### What you should do
In the records below, the lines from the one containing "<point>86,399</point>" through the last are to be reproduced exactly and alone.

(Items listed in a dataset)
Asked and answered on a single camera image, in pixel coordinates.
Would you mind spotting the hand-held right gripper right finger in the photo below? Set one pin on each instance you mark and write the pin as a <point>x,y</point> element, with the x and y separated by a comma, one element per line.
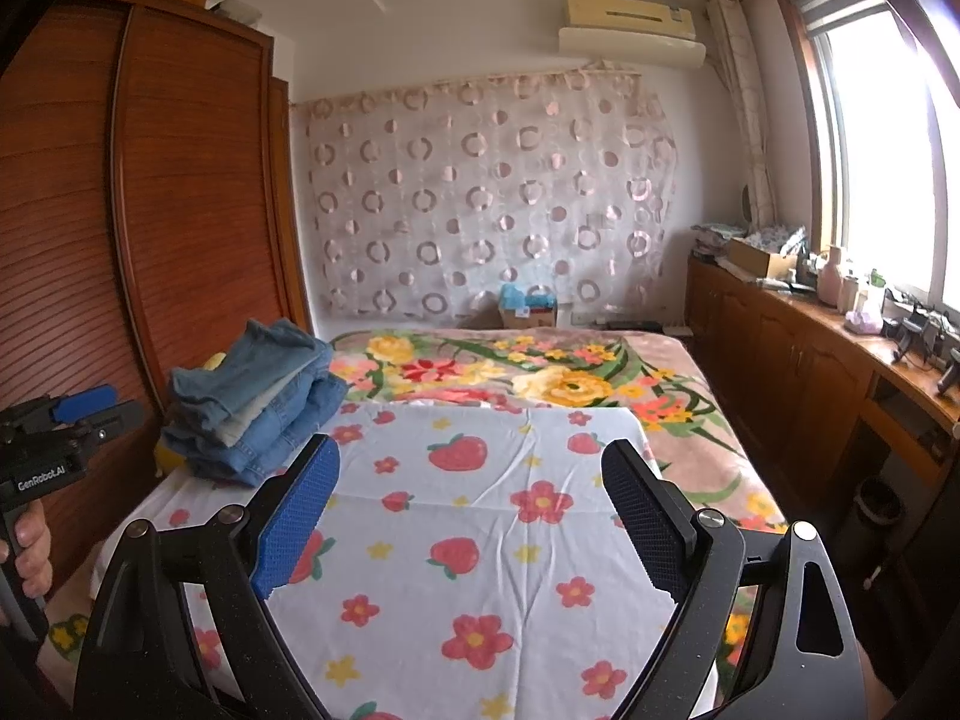
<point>645,517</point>

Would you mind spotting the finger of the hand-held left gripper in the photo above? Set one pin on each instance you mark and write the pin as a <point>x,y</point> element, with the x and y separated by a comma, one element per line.
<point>86,399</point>
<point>112,418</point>

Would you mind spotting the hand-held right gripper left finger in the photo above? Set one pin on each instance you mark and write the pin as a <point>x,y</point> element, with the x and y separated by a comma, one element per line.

### Exercise answer
<point>86,399</point>
<point>112,418</point>

Would you mind spotting the hand-held right gripper left finger in the photo above? Set one pin on each instance you mark and write the pin as a <point>x,y</point> element, with the x and y separated by a comma, one element per line.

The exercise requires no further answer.